Numérique : le consentement n'est désormais plus qu'une fiction juridique
Avec le capitalisme de surveillance, Shoshana Zuboff montre que le consentement n’est plus qu’un prétexte à l’extraction comportementale (France Culture). L’utilisateur devient produit, non partie prenante. Le "Big Other" gouverne sans contrainte apparente, en transformant l’environnement informationnel (Diggit Magazine).
Les outils de protection ? Inefficaces. Le RGPD masque une asymétrie technique structurelle : cookie walls, dark patterns, illusion de contrôle (CNIL, Captain Compliance). Alessandro Acquisti résume le paradoxe : plus on croit maîtriser, moins on protège (Le Monde).
Écologie : vers un contrat avec le vivant
Bruno Latour démonte la fiction de l'autonomie humaine. Le contrat social classique nie nos interdépendances vitales. Dans Face à Gaïa, il propose un contrat terrestre : négocier avec les non-humains, reconnaître la diplomatie du vivant (Philosophie Magazine).
Donna Haraway approfondit cette logique avec la sympoïèse : tout être est relation, co-construction, interdépendance (Multitudes). Le contrat social devient biocentrique, écologique, inclusif.
Des constitutions reconnaissent déjà des droits aux écosystèmes : Équateur, Bolivie, Nouvelle-Zélande (CELDF). D’autres incluent les générations futures, via des budgets carbone ou des représentants institutionnels.
Algorithmes : quand la délégation technique efface la souveraineté
L’IA s’impose dans la décision publique : justice, aides sociales, urbanisme. Que reste-t-il de la délibération ? Les algorithmes optimisent sans contestabilité politique (Conseil de l’Europe).
Josh Simons appelle à politiser les algorithmes : les rendre discutables, auditables, réversibles (Dans les algorithmes). Mais sans droit à l’explication, la technique devient pouvoir opaque.
Les smart contracts sur blockchain accentuent la tension : gouvernance sans intermédiaires, démocratie directe ? Peut-être. Mais leur immutabilité contredit la plasticité démocratique (Crypto Altruism).

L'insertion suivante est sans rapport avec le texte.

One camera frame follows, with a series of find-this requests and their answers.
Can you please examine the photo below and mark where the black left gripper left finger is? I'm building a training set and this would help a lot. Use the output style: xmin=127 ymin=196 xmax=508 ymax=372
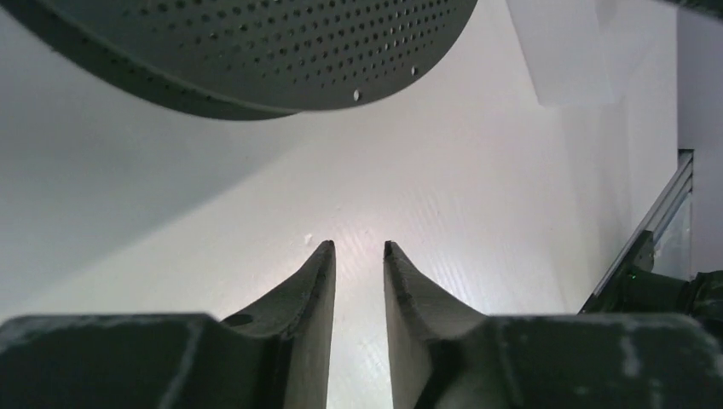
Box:
xmin=1 ymin=240 xmax=336 ymax=408

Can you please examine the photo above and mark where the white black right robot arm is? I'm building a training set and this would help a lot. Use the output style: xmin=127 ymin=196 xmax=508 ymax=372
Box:
xmin=581 ymin=230 xmax=722 ymax=341

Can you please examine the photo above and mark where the clear plastic two-compartment tray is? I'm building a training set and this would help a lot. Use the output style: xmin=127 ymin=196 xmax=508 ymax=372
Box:
xmin=506 ymin=0 xmax=615 ymax=107

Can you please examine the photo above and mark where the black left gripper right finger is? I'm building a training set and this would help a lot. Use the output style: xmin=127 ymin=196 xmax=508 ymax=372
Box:
xmin=384 ymin=241 xmax=722 ymax=408

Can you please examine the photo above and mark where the dark grey perforated spool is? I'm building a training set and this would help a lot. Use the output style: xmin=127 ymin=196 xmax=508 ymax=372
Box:
xmin=1 ymin=0 xmax=476 ymax=121

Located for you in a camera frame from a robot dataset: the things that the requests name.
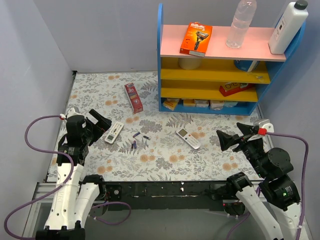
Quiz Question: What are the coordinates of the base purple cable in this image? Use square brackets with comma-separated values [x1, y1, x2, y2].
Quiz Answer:
[87, 201, 132, 226]

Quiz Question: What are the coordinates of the clear plastic water bottle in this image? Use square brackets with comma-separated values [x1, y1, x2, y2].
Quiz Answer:
[225, 0, 257, 49]

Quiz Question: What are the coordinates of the red toothpaste box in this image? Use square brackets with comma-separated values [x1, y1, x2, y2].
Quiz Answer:
[124, 83, 143, 114]

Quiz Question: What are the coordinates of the floral table mat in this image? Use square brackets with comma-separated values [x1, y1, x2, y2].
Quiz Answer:
[67, 72, 260, 182]

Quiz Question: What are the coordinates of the white bottle black cap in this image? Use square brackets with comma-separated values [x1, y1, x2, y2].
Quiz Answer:
[268, 0, 309, 55]

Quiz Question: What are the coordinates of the yellow orange box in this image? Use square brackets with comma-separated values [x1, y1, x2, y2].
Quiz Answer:
[163, 98, 180, 111]

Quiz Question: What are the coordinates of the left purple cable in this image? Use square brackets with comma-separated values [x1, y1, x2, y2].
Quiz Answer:
[3, 114, 75, 237]

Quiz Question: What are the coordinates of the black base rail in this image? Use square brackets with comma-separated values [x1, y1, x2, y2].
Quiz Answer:
[104, 180, 247, 217]

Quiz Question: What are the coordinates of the white remote control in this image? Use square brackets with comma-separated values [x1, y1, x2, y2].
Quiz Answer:
[104, 121, 124, 144]
[176, 128, 201, 150]

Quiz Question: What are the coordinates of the orange razor box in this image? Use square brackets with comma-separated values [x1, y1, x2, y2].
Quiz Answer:
[179, 22, 213, 57]

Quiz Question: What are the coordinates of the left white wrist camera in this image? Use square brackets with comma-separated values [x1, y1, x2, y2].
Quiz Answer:
[65, 107, 81, 119]

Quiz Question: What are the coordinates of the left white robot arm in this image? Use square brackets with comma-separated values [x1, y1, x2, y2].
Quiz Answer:
[35, 108, 112, 240]

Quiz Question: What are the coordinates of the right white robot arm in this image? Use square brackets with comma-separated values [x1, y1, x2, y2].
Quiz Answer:
[213, 119, 308, 240]

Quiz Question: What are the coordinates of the blue yellow pink shelf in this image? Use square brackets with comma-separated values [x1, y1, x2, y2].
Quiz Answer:
[157, 4, 306, 116]

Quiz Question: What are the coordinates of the white cup on shelf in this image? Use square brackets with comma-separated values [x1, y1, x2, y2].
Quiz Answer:
[178, 58, 202, 70]

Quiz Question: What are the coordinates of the red box on shelf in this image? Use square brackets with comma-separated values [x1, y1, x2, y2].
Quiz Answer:
[219, 82, 255, 97]

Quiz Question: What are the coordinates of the blue white container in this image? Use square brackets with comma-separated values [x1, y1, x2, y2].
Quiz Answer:
[233, 60, 260, 72]

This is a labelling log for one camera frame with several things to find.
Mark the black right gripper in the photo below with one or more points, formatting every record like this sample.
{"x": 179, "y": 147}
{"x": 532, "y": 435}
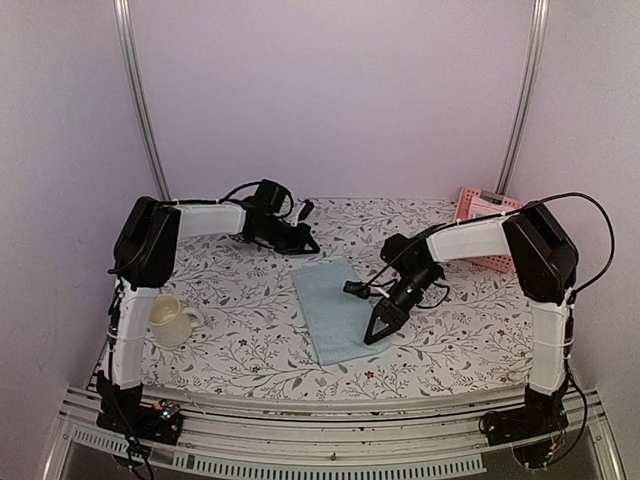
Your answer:
{"x": 393, "y": 313}

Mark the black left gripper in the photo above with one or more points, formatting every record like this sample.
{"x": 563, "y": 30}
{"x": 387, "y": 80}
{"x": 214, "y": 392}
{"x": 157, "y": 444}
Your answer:
{"x": 305, "y": 235}

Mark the light blue towel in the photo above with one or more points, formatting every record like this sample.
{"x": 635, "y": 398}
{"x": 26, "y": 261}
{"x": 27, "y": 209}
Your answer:
{"x": 336, "y": 321}

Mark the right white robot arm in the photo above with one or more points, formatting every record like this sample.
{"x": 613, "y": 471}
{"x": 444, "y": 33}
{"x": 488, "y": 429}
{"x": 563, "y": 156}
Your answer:
{"x": 545, "y": 262}

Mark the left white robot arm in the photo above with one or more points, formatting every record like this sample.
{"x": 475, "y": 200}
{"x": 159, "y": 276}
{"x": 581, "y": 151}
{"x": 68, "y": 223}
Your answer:
{"x": 145, "y": 253}

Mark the cream ceramic mug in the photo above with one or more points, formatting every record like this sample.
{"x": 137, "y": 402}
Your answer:
{"x": 171, "y": 324}

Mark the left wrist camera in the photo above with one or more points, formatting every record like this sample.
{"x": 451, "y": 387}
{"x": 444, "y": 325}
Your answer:
{"x": 306, "y": 207}

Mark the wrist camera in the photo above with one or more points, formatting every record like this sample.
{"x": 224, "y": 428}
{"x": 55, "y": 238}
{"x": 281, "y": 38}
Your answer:
{"x": 357, "y": 289}
{"x": 306, "y": 207}

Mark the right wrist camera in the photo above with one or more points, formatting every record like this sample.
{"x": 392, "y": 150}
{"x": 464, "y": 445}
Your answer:
{"x": 357, "y": 289}

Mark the aluminium front rail frame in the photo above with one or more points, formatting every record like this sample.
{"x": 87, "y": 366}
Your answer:
{"x": 231, "y": 437}

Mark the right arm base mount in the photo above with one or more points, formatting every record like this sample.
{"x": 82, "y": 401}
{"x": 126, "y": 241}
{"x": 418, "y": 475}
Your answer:
{"x": 540, "y": 415}

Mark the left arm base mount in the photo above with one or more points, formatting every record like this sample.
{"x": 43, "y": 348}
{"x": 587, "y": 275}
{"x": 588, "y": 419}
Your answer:
{"x": 122, "y": 412}

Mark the left aluminium corner post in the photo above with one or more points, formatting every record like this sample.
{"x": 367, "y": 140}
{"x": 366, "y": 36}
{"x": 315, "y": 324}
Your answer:
{"x": 125, "y": 30}

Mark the aluminium corner post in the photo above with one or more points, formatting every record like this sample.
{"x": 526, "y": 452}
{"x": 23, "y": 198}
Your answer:
{"x": 534, "y": 53}
{"x": 125, "y": 30}

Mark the right aluminium corner post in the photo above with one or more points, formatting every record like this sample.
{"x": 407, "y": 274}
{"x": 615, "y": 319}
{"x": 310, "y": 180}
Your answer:
{"x": 534, "y": 53}

Diagnostic : un modèle contractuel à bout de souffle
Le contrat social moderne ne peut survivre inchangé. Le numérique mine le consentement, l’écologie détruit l’anthropocentrisme, l’IA fragilise la souveraineté partagée. Ces mutations ne sont pas des dérives : elles révèlent les limites historiques d’un modèle politique devenu caduc. Le repenser, c’est rouvrir l’espace du politique.